Auf den ersten Blick: ein prachtvoller Bildband – und doch sehr viel mehr als das.
Denn hier werden nicht einfach nur die lauschigsten Kreuzgänge und die romanischsten
Kloester hübsch bebildert; dieses Unternehmen ist ungleich ambitionierter. Die Spuren
des hl. Benedikt und seines Ordens sollen quer durch die Kunstgeschichte verfolgt
werden.
Doch das ist, von nahem besehen, eigentlich ein riskantes Unterfangen,
und auch das Vorwort betont das recht offensiv. Auf der einen Seite das Leben eines
Heiligen, der alles mögliche war, aber kein Künstler.
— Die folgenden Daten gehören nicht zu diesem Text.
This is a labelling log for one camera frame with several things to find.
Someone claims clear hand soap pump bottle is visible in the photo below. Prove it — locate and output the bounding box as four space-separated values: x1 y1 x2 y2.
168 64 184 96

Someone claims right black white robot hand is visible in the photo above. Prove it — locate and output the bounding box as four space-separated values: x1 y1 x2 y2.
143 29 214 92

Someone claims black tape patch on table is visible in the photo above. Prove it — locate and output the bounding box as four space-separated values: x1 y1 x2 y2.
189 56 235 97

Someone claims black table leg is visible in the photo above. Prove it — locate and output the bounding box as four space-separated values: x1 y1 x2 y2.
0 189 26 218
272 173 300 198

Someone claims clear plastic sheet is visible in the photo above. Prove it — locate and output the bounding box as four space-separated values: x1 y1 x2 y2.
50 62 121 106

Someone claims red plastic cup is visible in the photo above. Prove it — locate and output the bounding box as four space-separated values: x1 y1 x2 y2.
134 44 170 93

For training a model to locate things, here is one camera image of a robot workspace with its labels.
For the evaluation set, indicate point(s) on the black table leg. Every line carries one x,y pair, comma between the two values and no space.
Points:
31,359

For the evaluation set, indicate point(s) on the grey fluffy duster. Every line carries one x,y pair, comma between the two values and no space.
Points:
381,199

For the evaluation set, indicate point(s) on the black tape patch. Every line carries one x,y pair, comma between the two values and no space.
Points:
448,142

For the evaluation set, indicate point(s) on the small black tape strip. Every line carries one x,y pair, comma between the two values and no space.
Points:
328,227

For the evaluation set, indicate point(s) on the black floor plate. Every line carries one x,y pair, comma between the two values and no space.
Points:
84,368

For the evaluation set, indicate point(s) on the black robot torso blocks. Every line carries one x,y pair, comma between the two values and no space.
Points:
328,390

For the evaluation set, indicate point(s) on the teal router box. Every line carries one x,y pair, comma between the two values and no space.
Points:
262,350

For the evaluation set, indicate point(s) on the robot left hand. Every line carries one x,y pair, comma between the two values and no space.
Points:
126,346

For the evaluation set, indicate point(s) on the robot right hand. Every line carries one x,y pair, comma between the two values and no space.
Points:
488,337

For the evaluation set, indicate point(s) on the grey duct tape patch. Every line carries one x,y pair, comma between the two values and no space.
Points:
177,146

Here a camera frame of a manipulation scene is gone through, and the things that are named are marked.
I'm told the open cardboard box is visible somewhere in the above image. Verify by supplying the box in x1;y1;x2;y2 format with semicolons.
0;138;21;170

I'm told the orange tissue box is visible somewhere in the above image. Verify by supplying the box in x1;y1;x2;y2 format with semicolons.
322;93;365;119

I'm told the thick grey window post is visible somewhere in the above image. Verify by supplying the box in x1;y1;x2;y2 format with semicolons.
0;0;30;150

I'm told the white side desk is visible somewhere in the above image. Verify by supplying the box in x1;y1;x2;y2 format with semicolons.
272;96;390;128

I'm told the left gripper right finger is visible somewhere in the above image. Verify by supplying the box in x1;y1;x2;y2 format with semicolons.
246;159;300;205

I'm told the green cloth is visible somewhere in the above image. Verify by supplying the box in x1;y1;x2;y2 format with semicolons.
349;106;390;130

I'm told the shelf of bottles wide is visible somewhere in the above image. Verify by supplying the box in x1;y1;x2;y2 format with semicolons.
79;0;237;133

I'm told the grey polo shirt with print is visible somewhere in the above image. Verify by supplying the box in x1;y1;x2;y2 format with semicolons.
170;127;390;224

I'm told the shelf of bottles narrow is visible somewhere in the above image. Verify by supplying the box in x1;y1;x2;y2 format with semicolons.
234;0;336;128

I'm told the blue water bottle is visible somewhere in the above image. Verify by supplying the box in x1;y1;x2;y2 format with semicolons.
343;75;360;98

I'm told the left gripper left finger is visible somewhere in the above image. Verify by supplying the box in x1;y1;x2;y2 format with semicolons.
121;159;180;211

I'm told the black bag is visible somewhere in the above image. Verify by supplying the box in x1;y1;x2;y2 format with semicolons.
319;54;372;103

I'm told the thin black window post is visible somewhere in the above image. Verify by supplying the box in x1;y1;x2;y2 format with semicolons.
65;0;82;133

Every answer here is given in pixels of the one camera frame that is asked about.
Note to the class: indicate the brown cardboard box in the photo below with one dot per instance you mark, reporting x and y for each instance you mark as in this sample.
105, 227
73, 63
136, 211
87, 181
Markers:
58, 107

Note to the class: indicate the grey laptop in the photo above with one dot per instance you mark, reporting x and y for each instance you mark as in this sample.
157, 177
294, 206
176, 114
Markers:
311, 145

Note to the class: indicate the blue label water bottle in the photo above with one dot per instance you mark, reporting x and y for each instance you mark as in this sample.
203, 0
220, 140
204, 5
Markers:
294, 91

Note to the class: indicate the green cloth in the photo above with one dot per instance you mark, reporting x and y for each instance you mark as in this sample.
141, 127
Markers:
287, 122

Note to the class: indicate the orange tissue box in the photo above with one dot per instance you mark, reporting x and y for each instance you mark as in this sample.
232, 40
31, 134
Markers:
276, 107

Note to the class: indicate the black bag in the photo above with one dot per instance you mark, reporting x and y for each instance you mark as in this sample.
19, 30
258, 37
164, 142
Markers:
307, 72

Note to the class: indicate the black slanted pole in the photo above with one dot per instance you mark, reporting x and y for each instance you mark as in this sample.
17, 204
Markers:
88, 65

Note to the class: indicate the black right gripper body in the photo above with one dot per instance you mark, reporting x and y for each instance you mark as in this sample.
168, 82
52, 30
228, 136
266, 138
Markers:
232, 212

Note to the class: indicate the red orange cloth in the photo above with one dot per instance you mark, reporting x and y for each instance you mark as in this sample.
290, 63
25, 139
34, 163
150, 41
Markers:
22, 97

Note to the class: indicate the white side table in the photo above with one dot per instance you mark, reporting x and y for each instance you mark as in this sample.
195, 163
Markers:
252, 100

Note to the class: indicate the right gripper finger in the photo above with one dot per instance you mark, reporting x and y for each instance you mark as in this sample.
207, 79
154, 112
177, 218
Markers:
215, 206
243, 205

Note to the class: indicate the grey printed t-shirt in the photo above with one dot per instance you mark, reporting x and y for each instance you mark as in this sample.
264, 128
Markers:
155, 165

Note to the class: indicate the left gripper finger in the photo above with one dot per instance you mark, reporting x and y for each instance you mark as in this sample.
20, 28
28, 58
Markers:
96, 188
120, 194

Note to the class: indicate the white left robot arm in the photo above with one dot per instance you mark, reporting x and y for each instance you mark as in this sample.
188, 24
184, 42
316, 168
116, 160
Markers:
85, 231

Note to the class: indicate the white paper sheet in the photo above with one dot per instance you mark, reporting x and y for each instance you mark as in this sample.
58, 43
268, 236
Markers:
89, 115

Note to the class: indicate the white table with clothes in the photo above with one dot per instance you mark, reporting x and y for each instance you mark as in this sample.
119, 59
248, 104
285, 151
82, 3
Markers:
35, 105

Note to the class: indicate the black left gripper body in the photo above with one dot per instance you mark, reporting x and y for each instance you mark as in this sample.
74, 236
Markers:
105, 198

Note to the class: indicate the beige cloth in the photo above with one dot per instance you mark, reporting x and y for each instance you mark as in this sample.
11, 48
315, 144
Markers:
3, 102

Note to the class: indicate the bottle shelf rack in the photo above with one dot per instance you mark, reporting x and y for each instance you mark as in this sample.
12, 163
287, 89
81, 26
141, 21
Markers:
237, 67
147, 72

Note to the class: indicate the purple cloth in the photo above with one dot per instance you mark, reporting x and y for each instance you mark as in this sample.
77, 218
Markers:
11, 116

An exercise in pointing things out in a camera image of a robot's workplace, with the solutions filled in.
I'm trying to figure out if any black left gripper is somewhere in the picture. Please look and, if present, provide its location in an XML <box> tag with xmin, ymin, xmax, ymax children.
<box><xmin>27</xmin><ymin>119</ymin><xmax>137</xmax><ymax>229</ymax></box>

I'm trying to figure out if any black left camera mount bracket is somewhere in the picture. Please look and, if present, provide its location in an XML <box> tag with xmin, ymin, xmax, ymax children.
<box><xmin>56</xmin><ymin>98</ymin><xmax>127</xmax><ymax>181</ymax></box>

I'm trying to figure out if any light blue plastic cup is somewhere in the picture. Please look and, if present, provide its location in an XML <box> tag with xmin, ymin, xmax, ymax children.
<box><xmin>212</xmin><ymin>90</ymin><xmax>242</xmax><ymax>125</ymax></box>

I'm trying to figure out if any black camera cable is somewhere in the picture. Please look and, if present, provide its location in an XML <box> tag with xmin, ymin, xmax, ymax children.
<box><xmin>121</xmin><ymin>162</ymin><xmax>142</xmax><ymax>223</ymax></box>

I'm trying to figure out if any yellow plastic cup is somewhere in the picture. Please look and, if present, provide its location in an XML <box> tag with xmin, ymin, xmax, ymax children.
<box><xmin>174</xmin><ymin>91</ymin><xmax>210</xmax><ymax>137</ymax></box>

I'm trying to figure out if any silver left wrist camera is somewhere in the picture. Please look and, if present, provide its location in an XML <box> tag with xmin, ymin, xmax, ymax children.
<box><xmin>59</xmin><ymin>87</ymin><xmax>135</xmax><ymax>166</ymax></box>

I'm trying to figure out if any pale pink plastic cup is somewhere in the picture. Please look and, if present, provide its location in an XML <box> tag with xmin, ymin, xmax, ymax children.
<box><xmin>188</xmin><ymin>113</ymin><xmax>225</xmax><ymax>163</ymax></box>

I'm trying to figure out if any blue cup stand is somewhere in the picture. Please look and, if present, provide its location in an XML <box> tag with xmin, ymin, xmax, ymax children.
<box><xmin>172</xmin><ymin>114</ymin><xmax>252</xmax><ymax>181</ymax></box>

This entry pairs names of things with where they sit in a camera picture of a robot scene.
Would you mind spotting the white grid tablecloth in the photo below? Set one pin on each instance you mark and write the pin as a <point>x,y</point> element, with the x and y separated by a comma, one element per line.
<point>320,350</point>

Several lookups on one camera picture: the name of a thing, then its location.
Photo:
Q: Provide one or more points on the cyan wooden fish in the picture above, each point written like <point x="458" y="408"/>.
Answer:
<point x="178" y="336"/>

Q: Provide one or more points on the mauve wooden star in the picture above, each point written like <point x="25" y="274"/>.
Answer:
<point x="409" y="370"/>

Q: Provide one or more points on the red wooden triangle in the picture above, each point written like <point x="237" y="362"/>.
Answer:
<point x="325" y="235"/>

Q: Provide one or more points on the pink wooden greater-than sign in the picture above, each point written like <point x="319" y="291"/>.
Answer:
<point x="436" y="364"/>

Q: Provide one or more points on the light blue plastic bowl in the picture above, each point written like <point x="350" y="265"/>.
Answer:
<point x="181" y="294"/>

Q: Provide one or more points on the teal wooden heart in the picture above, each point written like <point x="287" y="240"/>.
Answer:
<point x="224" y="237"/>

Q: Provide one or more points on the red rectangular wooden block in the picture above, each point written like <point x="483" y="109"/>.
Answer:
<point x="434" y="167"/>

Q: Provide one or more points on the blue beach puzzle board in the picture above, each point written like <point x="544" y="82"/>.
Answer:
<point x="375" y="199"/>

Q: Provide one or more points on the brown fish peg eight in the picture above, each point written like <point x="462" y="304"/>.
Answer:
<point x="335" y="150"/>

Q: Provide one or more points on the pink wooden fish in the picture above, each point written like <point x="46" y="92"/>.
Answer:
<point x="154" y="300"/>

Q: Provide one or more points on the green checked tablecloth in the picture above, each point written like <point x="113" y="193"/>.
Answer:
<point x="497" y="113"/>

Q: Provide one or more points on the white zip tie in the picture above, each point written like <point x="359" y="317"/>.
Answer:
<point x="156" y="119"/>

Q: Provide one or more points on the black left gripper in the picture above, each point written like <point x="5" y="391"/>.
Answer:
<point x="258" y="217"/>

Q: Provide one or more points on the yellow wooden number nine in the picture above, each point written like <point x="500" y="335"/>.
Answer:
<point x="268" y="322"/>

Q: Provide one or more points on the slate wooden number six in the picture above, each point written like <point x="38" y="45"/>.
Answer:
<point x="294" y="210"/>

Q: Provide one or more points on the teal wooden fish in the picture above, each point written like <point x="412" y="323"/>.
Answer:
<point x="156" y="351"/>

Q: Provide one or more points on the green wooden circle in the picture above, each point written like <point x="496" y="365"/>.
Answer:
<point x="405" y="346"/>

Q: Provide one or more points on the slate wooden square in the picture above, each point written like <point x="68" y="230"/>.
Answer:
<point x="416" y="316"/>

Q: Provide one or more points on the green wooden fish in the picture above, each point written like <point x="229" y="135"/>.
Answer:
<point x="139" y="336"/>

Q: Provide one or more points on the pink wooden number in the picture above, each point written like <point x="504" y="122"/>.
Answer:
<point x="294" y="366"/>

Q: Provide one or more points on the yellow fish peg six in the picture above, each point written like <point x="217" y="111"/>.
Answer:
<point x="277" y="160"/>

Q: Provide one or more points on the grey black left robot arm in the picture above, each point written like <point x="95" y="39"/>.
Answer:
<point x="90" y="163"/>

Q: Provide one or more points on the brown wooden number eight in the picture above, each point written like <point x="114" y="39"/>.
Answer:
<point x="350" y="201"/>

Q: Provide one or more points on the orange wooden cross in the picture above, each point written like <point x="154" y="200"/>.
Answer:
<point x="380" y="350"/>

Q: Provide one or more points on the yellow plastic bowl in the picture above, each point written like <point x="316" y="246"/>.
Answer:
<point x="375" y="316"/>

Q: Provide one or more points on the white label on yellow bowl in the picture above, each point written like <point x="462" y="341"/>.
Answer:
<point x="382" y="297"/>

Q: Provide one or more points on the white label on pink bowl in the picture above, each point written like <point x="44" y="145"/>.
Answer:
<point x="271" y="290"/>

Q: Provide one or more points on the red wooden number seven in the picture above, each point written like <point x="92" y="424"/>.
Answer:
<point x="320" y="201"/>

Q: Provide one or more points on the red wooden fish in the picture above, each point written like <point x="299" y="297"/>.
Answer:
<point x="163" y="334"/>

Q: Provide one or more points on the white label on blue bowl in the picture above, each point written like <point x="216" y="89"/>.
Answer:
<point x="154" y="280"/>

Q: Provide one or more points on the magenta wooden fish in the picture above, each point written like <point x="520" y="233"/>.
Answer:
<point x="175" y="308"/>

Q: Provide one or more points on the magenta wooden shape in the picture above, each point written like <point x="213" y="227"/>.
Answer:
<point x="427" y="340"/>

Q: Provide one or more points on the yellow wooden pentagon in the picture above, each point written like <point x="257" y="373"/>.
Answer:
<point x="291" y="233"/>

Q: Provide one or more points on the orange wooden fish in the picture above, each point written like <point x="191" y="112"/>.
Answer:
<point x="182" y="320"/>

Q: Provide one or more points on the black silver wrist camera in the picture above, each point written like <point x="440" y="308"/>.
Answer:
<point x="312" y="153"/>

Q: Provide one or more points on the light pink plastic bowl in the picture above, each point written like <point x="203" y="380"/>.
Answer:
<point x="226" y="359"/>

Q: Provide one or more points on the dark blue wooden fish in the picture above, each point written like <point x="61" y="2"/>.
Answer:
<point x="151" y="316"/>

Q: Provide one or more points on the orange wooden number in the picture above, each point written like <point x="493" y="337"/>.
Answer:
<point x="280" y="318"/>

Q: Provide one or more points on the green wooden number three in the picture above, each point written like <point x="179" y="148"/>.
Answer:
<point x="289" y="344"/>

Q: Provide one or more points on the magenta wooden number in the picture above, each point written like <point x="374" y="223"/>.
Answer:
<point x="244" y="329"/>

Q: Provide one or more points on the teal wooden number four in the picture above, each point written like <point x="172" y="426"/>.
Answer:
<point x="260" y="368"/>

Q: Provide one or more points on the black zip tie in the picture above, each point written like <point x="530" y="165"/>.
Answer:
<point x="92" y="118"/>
Und auf der anderen Seite das
Zentralmassiv der Kunstgeschichte, aufgebrochen auf benediktinische Schichten hin.
Gewisse Zweifel mögen sich noch verstärken, wenn man sich dann in die konkreten Artikel
vertieft – alle verfasst von Benediktinern und Experten, häufig beides in Personalunion.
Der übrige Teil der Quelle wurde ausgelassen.